Data extracted from a collection
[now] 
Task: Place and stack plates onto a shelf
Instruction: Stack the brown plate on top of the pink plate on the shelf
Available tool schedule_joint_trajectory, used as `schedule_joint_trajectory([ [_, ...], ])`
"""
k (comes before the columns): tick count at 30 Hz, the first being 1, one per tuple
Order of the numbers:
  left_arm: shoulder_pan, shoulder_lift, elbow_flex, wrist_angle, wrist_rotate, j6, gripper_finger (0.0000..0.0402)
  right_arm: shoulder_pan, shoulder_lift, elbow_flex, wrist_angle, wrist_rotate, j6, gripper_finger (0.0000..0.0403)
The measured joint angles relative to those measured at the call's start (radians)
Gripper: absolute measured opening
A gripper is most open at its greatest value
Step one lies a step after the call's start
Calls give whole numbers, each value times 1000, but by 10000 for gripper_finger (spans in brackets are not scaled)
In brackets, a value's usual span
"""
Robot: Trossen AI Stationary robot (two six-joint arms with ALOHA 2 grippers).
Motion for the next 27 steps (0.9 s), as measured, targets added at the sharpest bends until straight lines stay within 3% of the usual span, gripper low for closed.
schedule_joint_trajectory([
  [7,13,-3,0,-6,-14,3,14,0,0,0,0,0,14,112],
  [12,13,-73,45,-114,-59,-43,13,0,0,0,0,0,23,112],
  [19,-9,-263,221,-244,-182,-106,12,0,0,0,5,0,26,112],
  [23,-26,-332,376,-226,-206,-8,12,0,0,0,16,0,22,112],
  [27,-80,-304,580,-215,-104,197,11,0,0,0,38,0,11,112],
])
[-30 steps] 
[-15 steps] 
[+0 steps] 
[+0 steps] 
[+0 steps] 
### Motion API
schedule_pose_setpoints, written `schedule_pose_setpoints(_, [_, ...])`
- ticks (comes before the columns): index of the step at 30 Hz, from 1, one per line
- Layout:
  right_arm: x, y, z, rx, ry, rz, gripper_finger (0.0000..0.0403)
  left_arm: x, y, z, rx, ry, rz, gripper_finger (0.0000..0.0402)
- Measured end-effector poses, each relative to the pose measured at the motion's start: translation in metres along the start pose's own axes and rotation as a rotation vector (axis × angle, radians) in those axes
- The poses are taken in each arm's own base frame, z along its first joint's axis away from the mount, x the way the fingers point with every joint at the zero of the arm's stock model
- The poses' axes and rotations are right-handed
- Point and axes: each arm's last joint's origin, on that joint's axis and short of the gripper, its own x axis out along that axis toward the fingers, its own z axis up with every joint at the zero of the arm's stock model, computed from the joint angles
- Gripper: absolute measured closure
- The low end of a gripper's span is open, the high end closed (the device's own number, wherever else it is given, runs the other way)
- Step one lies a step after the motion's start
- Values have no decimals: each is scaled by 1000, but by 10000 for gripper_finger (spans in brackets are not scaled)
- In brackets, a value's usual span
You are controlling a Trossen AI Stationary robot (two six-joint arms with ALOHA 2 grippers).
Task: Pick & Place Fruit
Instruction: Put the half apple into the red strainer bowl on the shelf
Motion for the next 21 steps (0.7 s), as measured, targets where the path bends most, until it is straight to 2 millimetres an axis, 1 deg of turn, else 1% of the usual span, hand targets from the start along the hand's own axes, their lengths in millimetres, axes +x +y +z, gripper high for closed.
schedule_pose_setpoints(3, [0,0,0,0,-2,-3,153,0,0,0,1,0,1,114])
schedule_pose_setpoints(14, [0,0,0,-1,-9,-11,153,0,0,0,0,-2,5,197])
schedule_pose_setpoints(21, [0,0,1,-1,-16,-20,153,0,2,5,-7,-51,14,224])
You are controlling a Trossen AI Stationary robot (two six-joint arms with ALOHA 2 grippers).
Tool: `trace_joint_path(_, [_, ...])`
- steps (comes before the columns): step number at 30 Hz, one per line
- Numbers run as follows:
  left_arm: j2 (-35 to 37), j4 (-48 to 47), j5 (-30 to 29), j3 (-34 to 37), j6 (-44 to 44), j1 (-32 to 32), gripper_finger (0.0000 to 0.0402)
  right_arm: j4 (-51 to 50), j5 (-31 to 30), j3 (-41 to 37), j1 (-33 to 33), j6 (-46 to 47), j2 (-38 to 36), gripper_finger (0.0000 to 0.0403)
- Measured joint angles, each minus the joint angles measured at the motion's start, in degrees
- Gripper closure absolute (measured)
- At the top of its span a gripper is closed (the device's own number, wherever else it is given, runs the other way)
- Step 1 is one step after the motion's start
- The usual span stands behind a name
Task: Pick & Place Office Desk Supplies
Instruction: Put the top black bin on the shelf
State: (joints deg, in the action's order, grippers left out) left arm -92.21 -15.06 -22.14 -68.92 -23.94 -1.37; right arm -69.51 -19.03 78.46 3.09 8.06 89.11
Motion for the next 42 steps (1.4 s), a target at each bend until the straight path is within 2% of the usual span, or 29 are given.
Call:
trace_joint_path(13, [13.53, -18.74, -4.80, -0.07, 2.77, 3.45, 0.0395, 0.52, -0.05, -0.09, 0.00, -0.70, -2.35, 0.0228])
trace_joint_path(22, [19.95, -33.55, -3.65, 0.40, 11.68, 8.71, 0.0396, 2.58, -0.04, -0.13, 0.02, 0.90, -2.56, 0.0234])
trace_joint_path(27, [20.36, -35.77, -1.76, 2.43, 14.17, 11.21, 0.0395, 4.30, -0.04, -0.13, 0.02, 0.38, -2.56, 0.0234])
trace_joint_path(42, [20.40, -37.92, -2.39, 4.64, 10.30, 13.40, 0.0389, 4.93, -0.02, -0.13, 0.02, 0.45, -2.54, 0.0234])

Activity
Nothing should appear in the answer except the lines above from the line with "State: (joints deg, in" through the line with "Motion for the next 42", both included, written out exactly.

Task solution
State: (joints deg, in the action's order, grippers left out) left arm -92.21 -15.06 -22.14 -68.92 -23.94 -1.37; right arm -69.51 -19.03 78.46 3.09 8.06 89.11
Motion for the next 42 steps (1.4 s), a target at each bend until the straight path is within 2% of the usual span, or 29 are given.

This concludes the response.